In the first quarter of 2025, ImmunityBio reported an estimated $16.5 million in net product revenue, marking an impressive 129% increase over the $7.2 million in net revenue reported for the fourth quarter of 2024. These early estimates reflect the company’s growth, particularly in light of the J-code issuance and the increasing acceptance of its immunotherapy treatments in the market.
It is important to note that the figures disclosed in the press release are preliminary estimates, based on the information available as of the announcement date.
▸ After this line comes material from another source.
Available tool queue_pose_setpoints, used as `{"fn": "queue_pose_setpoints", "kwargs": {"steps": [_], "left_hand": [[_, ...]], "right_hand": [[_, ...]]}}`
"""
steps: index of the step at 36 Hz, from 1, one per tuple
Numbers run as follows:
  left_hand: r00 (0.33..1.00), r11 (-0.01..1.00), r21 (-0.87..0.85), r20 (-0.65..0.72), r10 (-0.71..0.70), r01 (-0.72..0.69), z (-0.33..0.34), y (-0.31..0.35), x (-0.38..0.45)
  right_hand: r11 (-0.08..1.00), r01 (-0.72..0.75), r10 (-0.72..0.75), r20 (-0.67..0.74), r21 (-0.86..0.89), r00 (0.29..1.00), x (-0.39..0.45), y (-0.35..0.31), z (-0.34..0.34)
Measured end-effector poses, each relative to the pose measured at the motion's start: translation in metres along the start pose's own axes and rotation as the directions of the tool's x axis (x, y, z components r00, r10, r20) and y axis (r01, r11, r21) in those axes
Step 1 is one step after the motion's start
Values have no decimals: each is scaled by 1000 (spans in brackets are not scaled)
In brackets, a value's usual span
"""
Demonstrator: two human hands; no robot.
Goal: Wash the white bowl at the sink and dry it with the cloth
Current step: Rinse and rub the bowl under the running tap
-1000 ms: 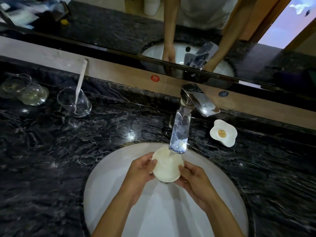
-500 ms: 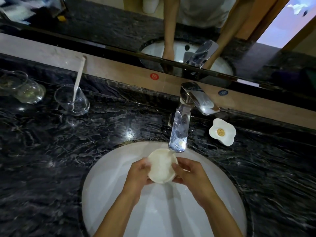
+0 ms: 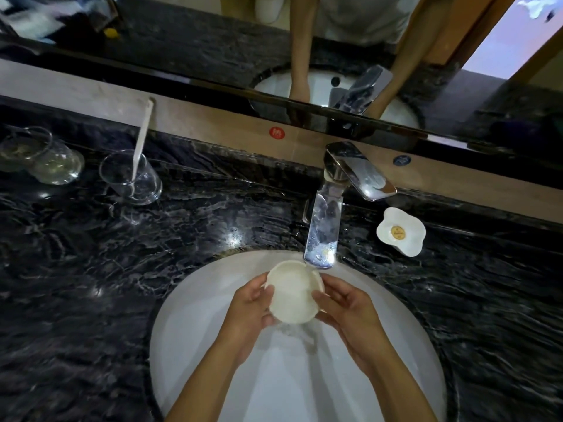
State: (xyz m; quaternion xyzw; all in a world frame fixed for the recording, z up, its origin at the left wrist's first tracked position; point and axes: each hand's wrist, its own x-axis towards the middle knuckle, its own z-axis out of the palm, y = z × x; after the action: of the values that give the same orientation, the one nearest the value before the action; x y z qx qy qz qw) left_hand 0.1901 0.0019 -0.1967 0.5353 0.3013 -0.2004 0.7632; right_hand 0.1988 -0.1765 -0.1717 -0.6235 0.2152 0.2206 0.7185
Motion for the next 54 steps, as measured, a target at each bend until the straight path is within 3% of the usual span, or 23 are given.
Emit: {"fn": "queue_pose_setpoints", "kwargs": {"steps": [5,10,16,20,25,31,39,46,54], "left_hand": [[999,999,26,32,-40,39,3,-1,-3],[1000,998,64,7,21,-22,2,7,-6],[992,991,60,61,113,-116,-1,10,-7],[991,995,-54,96,93,-88,-3,3,-2],[997,989,-151,75,11,1,0,-5,1],[999,1000,-27,51,-6,8,4,-8,0],[983,948,260,44,177,-183,-1,8,0],[969,959,154,107,224,-239,-7,7,-4],[993,992,107,97,63,-73,-2,-10,-5]], "right_hand": [[995,-96,96,11,-26,995,5,-7,-3],[964,-228,217,96,133,972,7,0,-9],[945,-133,114,79,298,990,6,14,-7],[965,-32,25,32,262,999,2,8,-5],[996,57,-57,0,69,998,-3,-8,-3],[990,56,-62,-43,-129,997,3,-17,2],[994,-91,88,60,51,994,3,1,-3],[974,35,-29,-28,223,999,-2,9,3],[992,118,-121,-63,-39,991,-7,-3,7]]}}
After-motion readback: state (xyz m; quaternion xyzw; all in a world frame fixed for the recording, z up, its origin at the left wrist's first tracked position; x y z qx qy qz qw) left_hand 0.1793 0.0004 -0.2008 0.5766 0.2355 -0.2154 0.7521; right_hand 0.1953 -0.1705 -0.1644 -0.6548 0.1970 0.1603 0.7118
The final figures for Q1 2025 will be disclosed in ImmunityBio’s upcoming Quarterly Report on Form 10-Q, which will include comprehensive financial data and any necessary adjustments to the preliminary numbers. Nonetheless, the reported growth indicates a strong and positive outlook for the company, with sustained sales growth expected as ImmunityBio continues to expand the reach of its therapies.
ImmunityBio is making significant progress in its mission to revolutionize the treatment landscape for cancer and immune-related conditions. The completion of its sBLA submission for ANKTIVA in combination with BCG for BCG-unresponsive NMIBC is a key milestone that could provide a breakthrough treatment option for a large patient population in need of alternatives to radical cystectomy. Additionally, the company’s submission of the EAP for ANKTIVA in lymphopenia represents an important opportunity to address a critical gap in cancer care, offering hope to patients who suffer from the debilitating effects of lymphopenia.
With positive momentum in both clinical development and product sales, ImmunityBio is well-positioned to continue its growth and contribute meaningfully to the advancement of immunotherapy. The company’s innovative approach and commitment to improving patient outcomes make it one to watch in the rapidly evolving field of immunotherapy and regenerative medicine.
As the FDA reviews ImmunityBio’s submissions and the company continues to build on its successes, the future looks bright for both the company and the patients it serves.